◆ **What to produce**
Below are some records. Return exactly the lines from the one with "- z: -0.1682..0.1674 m" to the one with "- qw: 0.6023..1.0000", and nothing else.

◆ **Material shown**
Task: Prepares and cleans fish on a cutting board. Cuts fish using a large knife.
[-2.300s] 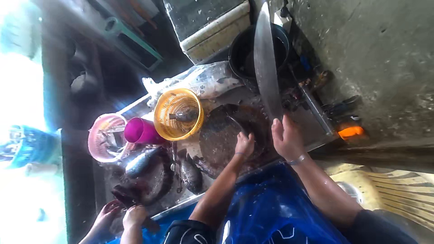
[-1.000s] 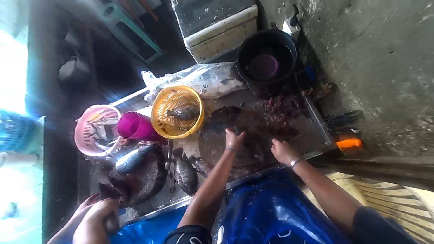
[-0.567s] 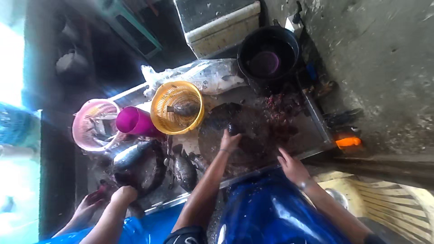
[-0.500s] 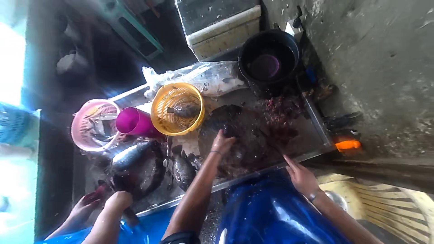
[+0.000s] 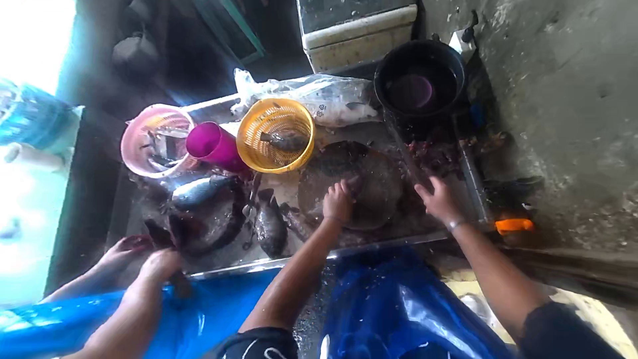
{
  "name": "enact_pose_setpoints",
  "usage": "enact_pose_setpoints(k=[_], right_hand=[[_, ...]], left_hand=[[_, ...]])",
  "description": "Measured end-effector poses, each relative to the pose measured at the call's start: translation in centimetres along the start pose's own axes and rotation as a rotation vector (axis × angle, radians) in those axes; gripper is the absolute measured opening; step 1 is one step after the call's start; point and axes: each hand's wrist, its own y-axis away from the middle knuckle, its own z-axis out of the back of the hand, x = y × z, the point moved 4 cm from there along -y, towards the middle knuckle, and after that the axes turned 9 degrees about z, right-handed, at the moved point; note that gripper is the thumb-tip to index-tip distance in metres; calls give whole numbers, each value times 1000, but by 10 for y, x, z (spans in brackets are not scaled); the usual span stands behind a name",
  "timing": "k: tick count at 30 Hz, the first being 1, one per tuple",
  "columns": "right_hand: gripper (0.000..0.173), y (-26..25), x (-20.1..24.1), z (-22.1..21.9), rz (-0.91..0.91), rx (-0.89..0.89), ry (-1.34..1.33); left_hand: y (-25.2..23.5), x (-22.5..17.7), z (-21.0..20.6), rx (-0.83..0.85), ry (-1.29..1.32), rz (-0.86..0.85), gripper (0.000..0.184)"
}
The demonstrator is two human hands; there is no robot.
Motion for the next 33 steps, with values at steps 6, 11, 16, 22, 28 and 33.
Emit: enact_pose_setpoints(k=[6, 11, 16, 22, 28, 33], right_hand=[[45, 20, 27, -19, 35, 291, 243], [36, 23, 60, -31, 199, 546, 734], [32, 15, 100, -8, 168, 677, 1033], [40, 3, 79, -25, -17, 751, 731], [42, 51, 26, -123, -115, 264, 326], [48, 27, 43, -37, 29, 320, 600]], left_hand=[[50, 5, -33, -87, 103, -60, 42], [48, 11, -31, -1, 51, -83, 44], [46, 11, -31, 10, -27, -150, 38], [39, 15, -27, 68, 46, -259, 37], [12, 18, 0, 205, 130, -205, 31], [2, 5, 21, 139, -46, -287, 34]])
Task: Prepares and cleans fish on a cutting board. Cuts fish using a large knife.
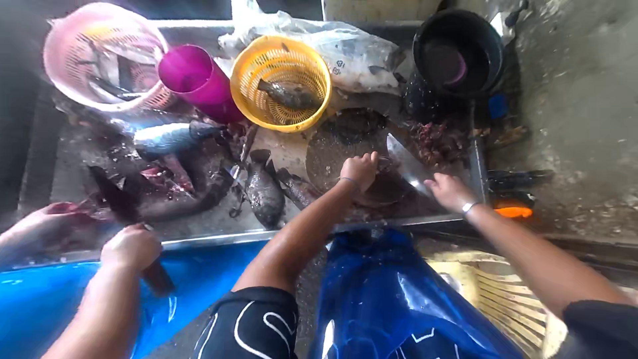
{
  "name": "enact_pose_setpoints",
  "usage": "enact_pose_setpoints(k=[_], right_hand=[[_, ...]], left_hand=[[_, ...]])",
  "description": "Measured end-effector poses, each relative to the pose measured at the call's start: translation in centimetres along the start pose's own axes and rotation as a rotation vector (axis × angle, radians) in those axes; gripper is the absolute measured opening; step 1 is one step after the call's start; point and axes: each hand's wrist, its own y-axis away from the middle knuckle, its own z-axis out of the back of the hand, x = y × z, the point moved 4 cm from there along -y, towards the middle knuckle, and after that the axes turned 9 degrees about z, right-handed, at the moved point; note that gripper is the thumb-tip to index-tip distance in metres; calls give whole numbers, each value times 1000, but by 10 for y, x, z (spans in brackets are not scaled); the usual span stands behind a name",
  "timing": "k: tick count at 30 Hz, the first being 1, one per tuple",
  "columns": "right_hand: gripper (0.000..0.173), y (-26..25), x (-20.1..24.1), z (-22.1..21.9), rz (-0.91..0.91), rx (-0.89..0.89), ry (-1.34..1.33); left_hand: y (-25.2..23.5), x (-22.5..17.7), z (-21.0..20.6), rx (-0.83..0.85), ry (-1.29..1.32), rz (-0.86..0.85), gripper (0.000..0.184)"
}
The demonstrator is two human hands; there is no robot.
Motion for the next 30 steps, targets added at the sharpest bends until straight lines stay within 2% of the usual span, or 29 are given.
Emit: enact_pose_setpoints(k=[4, 7, 12, 14, 16, 17, 20, 22, 25, 28, 30], right_hand=[[43, 16, 0, 56, 28, 245, 453], [41, 23, 14, 76, 112, 300, 694], [33, 15, 64, 96, 250, 374, 908], [26, 10, 84, 98, 233, 382, 937], [17, 3, 105, 92, 140, 359, 934], [16, 0, 114, 88, 86, 331, 915], [17, -6, 124, 82, 2, 274, 871], [26, -5, 114, 81, -51, 287, 799], [30, -6, 119, 82, -127, 320, 742], [16, -14, 159, 74, -138, 317, 758], [14, -27, 170, 63, -121, 342, 794]], left_hand=[[-7, -7, 10, 10, -58, -35, 35], [-10, -9, 11, 22, -107, -71, 35], [-7, -10, 10, 24, -149, -150, 36], [-11, -7, 11, 48, -148, -183, 36], [-22, -1, 15, 81, -154, -245, 38], [-30, 3, 17, 100, -162, -281, 43], [-61, 19, 15, 121, -192, -342, 76], [-80, 24, 9, 112, -181, -353, 90], [-100, 25, 7, 126, -144, -359, 93], [-106, 25, 5, 161, -126, -352, 96], [-105, 26, 3, 156, -79, -352, 94]])
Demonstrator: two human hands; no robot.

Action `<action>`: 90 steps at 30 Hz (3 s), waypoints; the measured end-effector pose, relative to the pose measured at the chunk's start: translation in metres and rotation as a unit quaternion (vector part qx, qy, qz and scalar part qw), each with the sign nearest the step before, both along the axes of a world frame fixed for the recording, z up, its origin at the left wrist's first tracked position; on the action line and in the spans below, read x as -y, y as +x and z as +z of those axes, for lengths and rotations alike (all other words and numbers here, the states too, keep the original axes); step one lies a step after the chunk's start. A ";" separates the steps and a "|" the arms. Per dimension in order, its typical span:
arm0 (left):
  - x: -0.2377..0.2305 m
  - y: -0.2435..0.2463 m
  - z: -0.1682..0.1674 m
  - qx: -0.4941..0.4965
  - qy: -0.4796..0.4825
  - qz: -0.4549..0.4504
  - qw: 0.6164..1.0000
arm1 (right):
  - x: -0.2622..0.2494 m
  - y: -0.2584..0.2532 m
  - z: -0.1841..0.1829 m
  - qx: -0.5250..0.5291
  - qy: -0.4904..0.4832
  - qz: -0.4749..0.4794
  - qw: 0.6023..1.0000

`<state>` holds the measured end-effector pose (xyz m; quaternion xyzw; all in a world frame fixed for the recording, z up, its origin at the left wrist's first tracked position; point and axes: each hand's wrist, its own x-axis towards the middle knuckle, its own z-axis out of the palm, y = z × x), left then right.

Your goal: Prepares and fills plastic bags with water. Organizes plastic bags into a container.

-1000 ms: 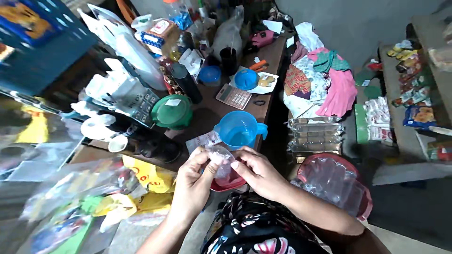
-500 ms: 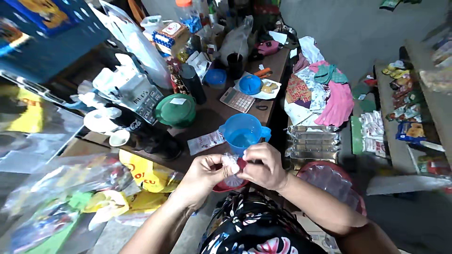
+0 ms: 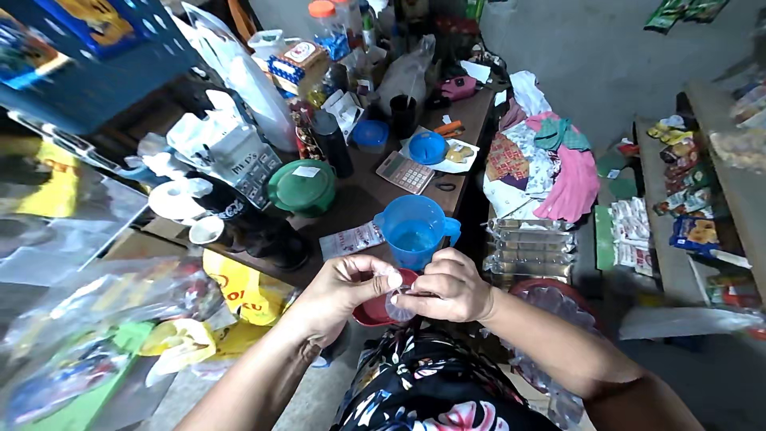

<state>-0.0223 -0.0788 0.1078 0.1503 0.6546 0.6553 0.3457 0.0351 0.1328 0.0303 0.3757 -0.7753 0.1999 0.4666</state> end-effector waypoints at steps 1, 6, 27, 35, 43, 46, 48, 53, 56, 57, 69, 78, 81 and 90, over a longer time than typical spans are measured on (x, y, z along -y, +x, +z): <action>-0.001 0.000 -0.001 0.000 0.004 0.007 1.000 | -0.001 -0.002 0.002 0.001 0.008 0.004 1.000; 0.000 -0.003 -0.016 -0.057 0.031 0.037 0.997 | -0.007 -0.011 0.016 -0.001 0.073 -0.023 0.997; 0.006 0.011 -0.095 -0.564 0.073 0.115 0.814 | 0.034 0.007 0.014 0.610 -0.523 0.112 0.584; 0.008 0.014 -0.075 -0.525 0.026 0.106 0.844 | 0.038 0.010 -0.007 0.446 -0.347 0.002 0.825; 0.009 0.012 -0.066 -0.430 0.016 0.098 0.897 | 0.042 0.009 0.006 0.367 -0.208 -0.088 0.902; 0.012 0.011 -0.070 -0.429 0.021 0.088 0.899 | 0.045 0.006 0.004 0.342 -0.164 -0.112 0.918; 0.013 0.010 -0.075 -0.432 0.025 0.089 0.897 | 0.044 0.004 0.004 0.345 -0.160 -0.106 0.919; 0.015 0.010 -0.084 -0.429 0.033 0.101 0.897 | 0.039 0.006 0.010 0.401 -0.190 -0.074 0.893; 0.015 0.008 -0.087 -0.427 0.034 0.106 0.897 | 0.035 0.005 0.013 0.427 -0.202 -0.055 0.880; 0.016 0.008 -0.087 -0.417 0.037 0.106 0.902 | 0.034 0.005 0.014 0.432 -0.205 -0.049 0.877; 0.010 0.010 -0.094 -0.314 0.105 0.128 0.935 | 0.020 0.004 0.023 0.448 -0.149 0.015 0.882; 0.012 0.012 -0.094 -0.392 0.056 0.144 0.907 | 0.019 0.010 0.028 0.507 -0.197 0.023 0.839; 0.013 0.014 -0.094 -0.407 0.047 0.136 0.902 | 0.019 0.006 0.036 0.609 -0.277 0.035 0.743; 0.016 0.012 -0.107 -0.371 0.137 0.127 0.910 | 0.017 -0.015 0.052 0.739 -0.251 0.039 0.624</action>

◆ **Solution for this problem**
  - z: -0.1682..0.1674 m
  - qx: -0.4941..0.4965
  - qy: -0.4796..0.4825
  - qz: -0.4549..0.4504
  - qw: 0.6164..1.0000
arm1 (right):
  - x: -0.2622..0.2494 m
  - y: -0.2584..0.2532 m
  - z: -0.1841..0.1829 m
  - qx: -0.5250..0.5291
  - qy: -0.4904..0.4832
  - qz: -0.4749..0.4794
  - qw: 0.6023..1.0000

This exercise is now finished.